= Philip Glassborow =

Playwright, lyricist and composer

Philip Glassborow is a playwright, lyricist and composer who writes for theatre, radio and television. His best-known theatre musical is The Great Big Radio Show! (music and lyrics) with book in collaboration with Nick McIvor, which was premiered by the Watermill Theatre in Newbury, showcased at the Bridewell Theatre in London, and had additional exposure via the off-Broadway York Theatre Company Musicals in Mufti series (2005), and Malta’s National Theatre, Teatru Manoel (2014).

Other theatre credits include a new musical version of Peter Pan by J. M. Barrie (Watermill Theatre, Newbury and Yvonne Arnaud Theatre, Guildford) and A Kid for Two Farthings (lyrics) with music by Cyril Ornadel and book in collaboration with Robert Meadwell, based on the novel by Wolf Mankowitz.

For BBC Radio, Glassborow compiled and presented The Gorey Details based on the work of Edward Gorey, which starred Frank Langella, Katherine Kellgren, Andreas Brown and David Suchet. He has dramatized many classic books for radio including Billy Budd, Sailor by Herman Melville; Christopher Himself based on Prater Violet by Christopher Isherwood (which starred David Suchet, Adam Godley and Bernard Cribbins, and featured an interview with Don Bachardy); The Secret Garden by Frances Hodgson Burnett (starring Dame Joan Plowright, Ron Moody and Prunella Scales); and Silas Marner by George Eliot (starring Michael Williams, Jenny Agutter, Alex Jennings and Edward Woodward). His dramatisation of Anthony Trollope's short story "Christmas Day At Kirkby Cottage" starred Finty Williams, John Rhys-Davies and Julia McKenzie.
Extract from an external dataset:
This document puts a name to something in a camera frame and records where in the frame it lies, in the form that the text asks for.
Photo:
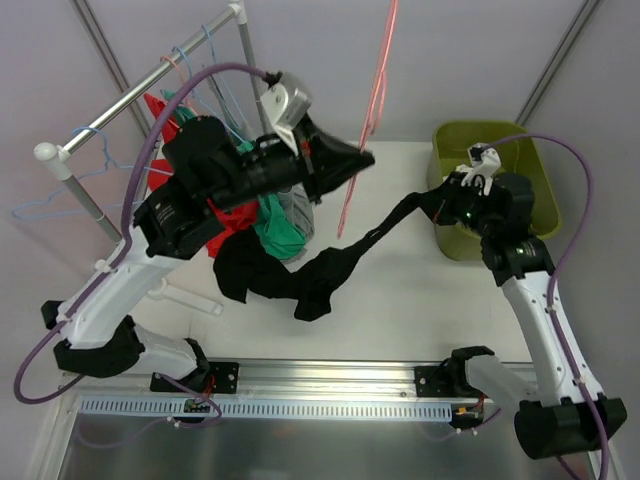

In 2014, to commemorate the 60th anniversary of the Red Cross inspection of Theresienstadt Concentration Camp, Glassborow was commissioned by director Adam Forde to write a new music theatre piece, Welcome To Terezin. The play was presented at the Edinburgh Festival.

Glassborow's musical play Star Of Strait Street premiered as part of Valletta 2018, European Capital of Culture in May 2018. The play was previewed with the support of the Mackintosh Foundation for Malta's EU 2017 Presidency Arts Celebrations, at the Splendid Cultural Incubation Centre as part of the Strada Stretta Concept under the artistic direction of Giuseppe Schembri Bonaci.